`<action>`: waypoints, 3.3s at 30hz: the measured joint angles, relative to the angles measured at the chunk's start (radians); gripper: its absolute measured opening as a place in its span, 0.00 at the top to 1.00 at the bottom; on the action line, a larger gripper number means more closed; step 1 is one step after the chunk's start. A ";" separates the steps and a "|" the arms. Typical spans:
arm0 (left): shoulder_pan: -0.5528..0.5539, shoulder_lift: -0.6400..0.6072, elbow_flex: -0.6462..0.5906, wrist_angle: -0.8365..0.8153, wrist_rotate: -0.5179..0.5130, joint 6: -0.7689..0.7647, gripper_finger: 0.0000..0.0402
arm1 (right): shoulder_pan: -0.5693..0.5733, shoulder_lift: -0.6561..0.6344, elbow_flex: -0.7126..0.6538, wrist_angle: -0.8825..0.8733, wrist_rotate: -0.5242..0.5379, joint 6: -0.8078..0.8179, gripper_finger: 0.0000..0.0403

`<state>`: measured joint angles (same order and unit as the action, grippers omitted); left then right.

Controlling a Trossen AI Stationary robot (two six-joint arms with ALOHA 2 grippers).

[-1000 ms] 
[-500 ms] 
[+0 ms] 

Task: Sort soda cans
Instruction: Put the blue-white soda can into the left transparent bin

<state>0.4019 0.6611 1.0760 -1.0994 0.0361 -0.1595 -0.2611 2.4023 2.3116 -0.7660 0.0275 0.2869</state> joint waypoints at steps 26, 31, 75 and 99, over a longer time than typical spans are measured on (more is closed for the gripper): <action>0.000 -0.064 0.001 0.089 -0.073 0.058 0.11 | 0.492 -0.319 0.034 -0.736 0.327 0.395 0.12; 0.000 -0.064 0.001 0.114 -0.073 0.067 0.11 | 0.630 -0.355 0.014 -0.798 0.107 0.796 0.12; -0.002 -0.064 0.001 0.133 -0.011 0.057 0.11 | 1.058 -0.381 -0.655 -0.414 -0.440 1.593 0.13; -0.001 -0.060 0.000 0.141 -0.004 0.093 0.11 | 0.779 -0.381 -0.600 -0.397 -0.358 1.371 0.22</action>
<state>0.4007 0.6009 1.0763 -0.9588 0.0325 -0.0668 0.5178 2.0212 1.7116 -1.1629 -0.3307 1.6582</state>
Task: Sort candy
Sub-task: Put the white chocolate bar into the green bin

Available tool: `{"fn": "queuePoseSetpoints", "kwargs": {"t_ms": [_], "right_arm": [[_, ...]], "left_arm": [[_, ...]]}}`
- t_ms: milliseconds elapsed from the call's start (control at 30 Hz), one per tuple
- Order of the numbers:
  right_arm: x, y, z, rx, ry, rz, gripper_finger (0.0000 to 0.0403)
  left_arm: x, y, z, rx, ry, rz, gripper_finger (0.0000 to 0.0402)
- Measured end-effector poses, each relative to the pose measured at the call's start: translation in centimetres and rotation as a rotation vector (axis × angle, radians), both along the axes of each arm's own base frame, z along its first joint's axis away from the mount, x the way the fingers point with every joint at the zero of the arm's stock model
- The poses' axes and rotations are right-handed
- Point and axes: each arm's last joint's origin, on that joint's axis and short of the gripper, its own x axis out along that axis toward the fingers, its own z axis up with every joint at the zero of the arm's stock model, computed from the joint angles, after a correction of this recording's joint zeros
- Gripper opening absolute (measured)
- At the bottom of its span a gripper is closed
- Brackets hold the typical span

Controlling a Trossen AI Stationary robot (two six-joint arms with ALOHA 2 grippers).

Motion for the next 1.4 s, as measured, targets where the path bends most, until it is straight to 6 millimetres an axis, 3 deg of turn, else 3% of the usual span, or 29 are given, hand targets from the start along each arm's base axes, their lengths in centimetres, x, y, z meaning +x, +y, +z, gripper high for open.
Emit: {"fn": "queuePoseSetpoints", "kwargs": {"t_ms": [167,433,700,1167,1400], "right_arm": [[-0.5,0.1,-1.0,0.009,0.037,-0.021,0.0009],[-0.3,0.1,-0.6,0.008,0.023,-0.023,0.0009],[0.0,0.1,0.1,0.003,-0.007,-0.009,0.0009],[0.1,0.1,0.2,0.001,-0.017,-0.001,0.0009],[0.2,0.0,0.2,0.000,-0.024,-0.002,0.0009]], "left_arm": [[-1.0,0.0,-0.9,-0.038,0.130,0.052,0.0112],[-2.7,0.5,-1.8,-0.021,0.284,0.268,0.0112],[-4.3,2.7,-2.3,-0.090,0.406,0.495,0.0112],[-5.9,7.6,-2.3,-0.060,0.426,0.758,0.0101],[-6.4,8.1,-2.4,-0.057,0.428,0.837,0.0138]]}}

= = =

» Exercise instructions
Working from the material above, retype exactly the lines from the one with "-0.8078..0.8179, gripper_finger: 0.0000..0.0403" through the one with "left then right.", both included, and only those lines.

» Answer to this exercise
arm1 (right): shoulder_pan: -0.5693..0.5733, shoulder_lift: -0.6561..0.6344, elbow_flex: -0.7126..0.6538, wrist_angle: -0.8825..0.8733, wrist_rotate: -0.5242..0.5379, joint 6: -0.8078..0.8179, gripper_finger: 0.0000..0.0403

`<state>`: measured joint angles (same order and unit as the action, grippers omitted); left then right.

That concludes the answer to this exercise.